Source code for secml.ml.classifiers.sklearn.c_classifier_sgd

"""
.. module:: CClassifierSGD
   :synopsis: Stochastic Gradient Descent (SGD) classifier

.. moduleauthor:: Marco Melis <marco.melis@unica.it>
.. moduleauthor:: Battista Biggio <battista.biggio@unica.it>

"""
from sklearn import linear_model

from secml.array import CArray
from secml.ml.classifiers import CClassifierLinearMixin, CClassifierSkLearn
from secml.ml.classifiers.loss import CLoss
from secml.ml.classifiers.regularizer import CRegularizer
from secml.ml.classifiers.gradients import CClassifierGradientSGDMixin


[docs]class CClassifierSGD(CClassifierLinearMixin,
                     CClassifierSkLearn,
                     CClassifierGradientSGDMixin):
    """Stochastic Gradient Descent Classifier.

    Parameters
    ----------
    loss : CLoss
        Loss function to be used during classifier training.
    regularizer : CRegularizer
        Regularizer function to be used during classifier training.
    kernel : None or CKernel subclass, optional

        .. deprecated:: 0.12

        Instance of a CKernel subclass to be used for computing similarity
        between patterns.
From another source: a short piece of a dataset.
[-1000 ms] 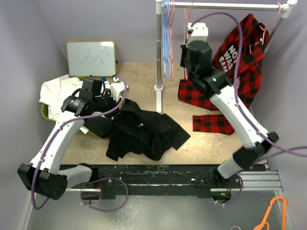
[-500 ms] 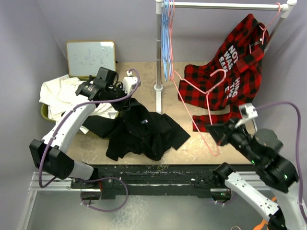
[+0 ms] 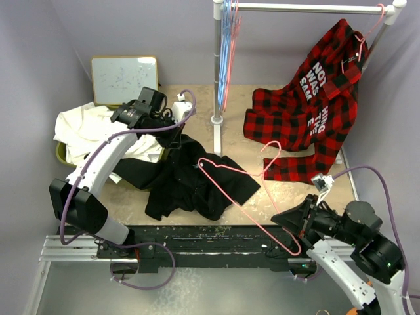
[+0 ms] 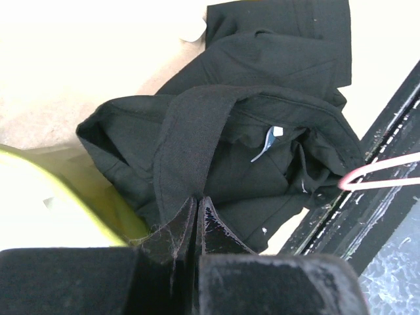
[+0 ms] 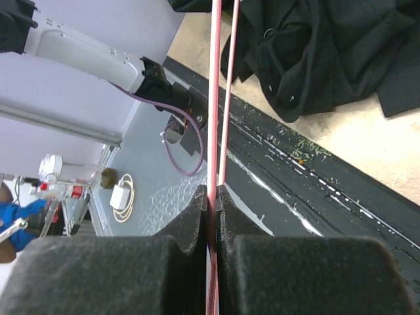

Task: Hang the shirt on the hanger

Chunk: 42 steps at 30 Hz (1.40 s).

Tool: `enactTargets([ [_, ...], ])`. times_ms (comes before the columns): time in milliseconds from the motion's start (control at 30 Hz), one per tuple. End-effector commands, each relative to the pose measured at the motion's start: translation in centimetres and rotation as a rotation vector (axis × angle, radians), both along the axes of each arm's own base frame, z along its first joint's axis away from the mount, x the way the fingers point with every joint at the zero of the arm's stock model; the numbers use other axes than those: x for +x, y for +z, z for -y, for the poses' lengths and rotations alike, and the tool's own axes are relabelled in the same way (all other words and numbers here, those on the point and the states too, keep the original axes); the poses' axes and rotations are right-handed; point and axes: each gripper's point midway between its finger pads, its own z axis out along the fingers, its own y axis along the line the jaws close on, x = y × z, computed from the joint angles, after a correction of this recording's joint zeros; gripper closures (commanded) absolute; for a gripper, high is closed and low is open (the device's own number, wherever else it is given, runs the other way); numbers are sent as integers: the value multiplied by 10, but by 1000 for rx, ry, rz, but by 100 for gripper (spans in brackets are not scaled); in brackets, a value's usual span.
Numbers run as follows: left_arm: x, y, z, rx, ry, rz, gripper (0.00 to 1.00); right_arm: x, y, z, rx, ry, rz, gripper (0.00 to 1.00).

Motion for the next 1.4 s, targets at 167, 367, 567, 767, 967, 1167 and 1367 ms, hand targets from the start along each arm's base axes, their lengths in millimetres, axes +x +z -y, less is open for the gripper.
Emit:
enactTargets([
  [167,-42,47,14,-157,-134,41,100,49,-6,-30,-43,19,33,100],
  [367,-73,55,16,-223,-221,35,100,87,2,-48,-36,-20,67,100],
  [567,-72,51,12,-208,-208,57,100,111,24,-69,24,-4,121,100],
  [767,-58,51,10,-182,-169,90,100,127,36,-92,60,26,163,100],
  [967,-34,56,5,-135,-90,146,100,129,24,-140,23,97,177,100],
  [1167,-29,59,2,-115,-66,167,100,153,25,-150,5,-43,235,100],
  [1367,-48,69,8,-178,-129,158,100,171,24,-153,33,-112,295,100],
])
If None (default), a linear SVM will be created.
        In the future this parameter will be removed from this classifier and
        kernels will have to be passed as preprocess.
    alpha : float, optional
        Constant that multiplies the regularization term. Default 0.01.
        Also used to compute learning_rate when set to 'optimal'.
    fit_intercept : bool, optional
        If True (default), the intercept is calculated, else no intercept will
        be used in calculations (e.g. data is expected to be already centered).
    max_iter : int, optional
        The maximum number of passes over the training data (aka epochs).
        Default 1000.
    tol : float or None, optional
        The stopping criterion. If it is not None, the iterations will stop
        when (loss > best_loss - tol) for 5 consecutive epochs. Default None.
    shuffle : bool, optional
        If True (default) the training data is shuffled after each epoch.
    learning_rate : str, optional
        The learning rate schedule. If 'constant', eta = eta0;
        if 'optimal' (default), eta = 1.0 / (alpha * (t + t0)), where t0 is
        chosen by a heuristic proposed by Leon Bottou; if 'invscaling',
        eta = eta0 / pow(t, power_t); if 'adaptive', eta = eta0, as long as
        the training keeps decreasing.
    eta0 : float, optional
        The initial learning rate for the 'constant', 'invscaling' or
        'adaptive' schedules. Default 10.0.
    power_t : float, optional
        The exponent for inverse scaling learning rate. Default 0.5.
    class_weight : {dict, 'balanced', None}, optional
        Set the parameter C of class i to `class_weight[i] * C`.
        If not given (default), all classes are supposed to have
        weight one. The 'balanced' mode uses the values of labels to
        automatically adjust weights inversely proportional to
        class frequencies as `n_samples / (n_classes * np.bincount(y))`.
    warm_start : bool, optional
        If True, reuse the solution of the previous call to fit as
        initialization, otherwise, just erase the previous solution.
        Default False.
    average : bool or int, optional
        If True, computes the averaged SGD weights and stores the result in
        the `coef_` attribute. If set to an int greater than 1, averaging
        will begin once the total number of samples seen reaches average.
        Default False.
    random_state : int, RandomState or None, optional
        The seed of the pseudo random number generator to use when shuffling
        the data.  If int, random_state is the seed used by the random number
        generator; If RandomState instance, random_state is the random number
        generator; If None, the random number generator is the RandomState
        instance used by `np.random`. Default None.
    preprocess : CPreProcess or str or None, optional
        Features preprocess to be applied to input data.
        Can be a CPreProcess subclass or a string with the type of the
        desired preprocessor. If None, input data is used as is.

    Attributes
    ----------
    class_type : 'sgd'

    """
    __class_type = 'sgd'

    def __init__(self, loss, regularizer, alpha=0.01,
                 fit_intercept=True, max_iter=1000, tol=None,
                 shuffle=True, learning_rate='optimal',
                 eta0=10.0, power_t=0.5, class_weight=None,
                 warm_start=False, average=False, random_state=None,
                 preprocess=None):

        # Keep private (not an sklearn sgd parameter)
        self._loss = CLoss.create(loss)
        # Keep private (not an sklearn sgd parameter)
        self._regularizer = CRegularizer.create(regularizer)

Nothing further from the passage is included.